Search code examples
pythonpandasdataframevectorization

Pandas Dataframe check relation of variable and rolling mean


I have a DataFrame df with one time series variable, call it X.

I can find the rolling mean over the last (say) n observations with

df['rolling_mean'] = df.X.rolling(window=n).mean()

Now I want a new column with a boolean value that applies the following logic to each row and returns true if either:

  • X > rolling_mean and sometime within the next k observations, X attains a value less than rolling_mean
  • or X < rolling_mean and sometime within the next k observations, X attains a value greater than rolling_mean.

My current workaround looks something like:

new_column = []
for i, row in df.iterrows():
    next_k = df[i:i + k]
    if row.X < row.rolling_mean and any(next_k.X > row.rolling_mean):
        new_column.append(1)
    elif row.X > row.rolling_mean and any(next_k.X < row.rolling_mean):
        new_column.append(1)
    else:
        new_column.append(0)

df['new_column'] = new_column

But obviously this is iterative and not fast enough for a large dataset.

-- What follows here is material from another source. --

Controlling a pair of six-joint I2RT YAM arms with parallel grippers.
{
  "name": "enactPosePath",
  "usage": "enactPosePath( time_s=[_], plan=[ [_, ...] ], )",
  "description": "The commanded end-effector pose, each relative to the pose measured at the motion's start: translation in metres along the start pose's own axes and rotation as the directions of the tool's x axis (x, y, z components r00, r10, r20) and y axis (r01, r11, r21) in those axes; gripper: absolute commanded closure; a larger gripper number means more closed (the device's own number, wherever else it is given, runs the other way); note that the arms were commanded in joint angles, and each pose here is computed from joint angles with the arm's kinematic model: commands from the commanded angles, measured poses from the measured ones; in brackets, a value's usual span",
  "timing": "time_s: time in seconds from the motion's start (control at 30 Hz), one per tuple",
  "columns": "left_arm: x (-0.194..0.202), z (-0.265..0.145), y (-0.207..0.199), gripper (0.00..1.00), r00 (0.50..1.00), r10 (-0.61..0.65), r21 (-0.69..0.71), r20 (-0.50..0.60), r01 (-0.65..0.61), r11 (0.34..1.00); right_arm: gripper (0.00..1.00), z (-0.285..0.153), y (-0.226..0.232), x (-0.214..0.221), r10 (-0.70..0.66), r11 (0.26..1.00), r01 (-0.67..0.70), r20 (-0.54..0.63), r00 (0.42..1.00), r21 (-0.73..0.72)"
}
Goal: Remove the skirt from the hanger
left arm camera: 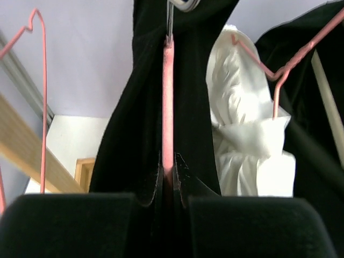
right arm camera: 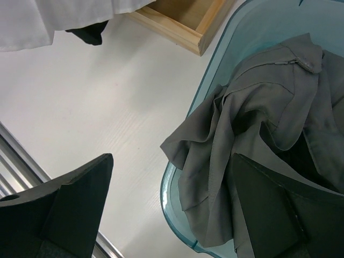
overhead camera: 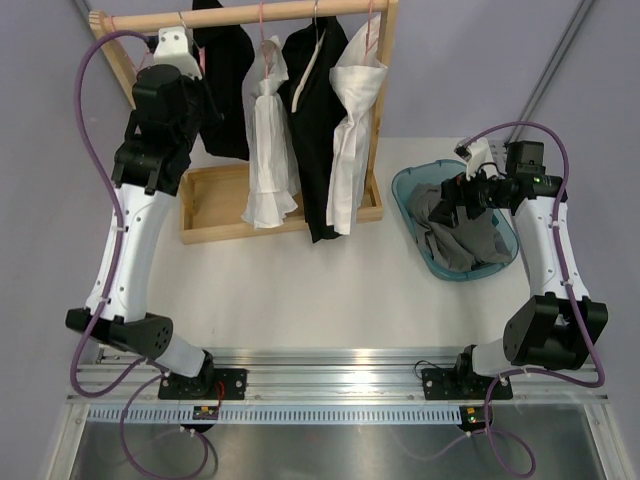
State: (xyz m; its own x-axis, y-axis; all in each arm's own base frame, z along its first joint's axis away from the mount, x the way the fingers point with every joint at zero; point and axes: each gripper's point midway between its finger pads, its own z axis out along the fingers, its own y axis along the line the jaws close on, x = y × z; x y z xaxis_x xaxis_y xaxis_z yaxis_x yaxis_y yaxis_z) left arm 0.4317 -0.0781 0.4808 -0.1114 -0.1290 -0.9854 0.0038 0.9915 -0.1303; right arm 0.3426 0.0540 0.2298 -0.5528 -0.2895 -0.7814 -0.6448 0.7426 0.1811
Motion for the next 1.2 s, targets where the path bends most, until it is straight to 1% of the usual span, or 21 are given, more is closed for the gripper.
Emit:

Is there a fast/vectorized way of doing this?


Solution

  • A nice solution I came up with:

    df['rolling_max'] = df.X.rolling(k, min_periods=0).max().shift(-k)
    df['rolling_min'] = df.X.rolling(k, min_periods=0).min().shift(-k)
    
    df['will_drop_below_mean'] = (df.X > df.rolling_mean) & (df.rolling_min < df.rolling_mean)
    df['will_rise_above_mean'] = (df.X < df.rolling_mean) & (df.rolling_max > df.rolling_mean)
    
    df['new_column'] = ((df._will_drop_below_mean) | (df._will_rise_above_mean)).astype(int)
    

    Basically using rolling().max() and rolling().min() with .shift() to create two boolean masks.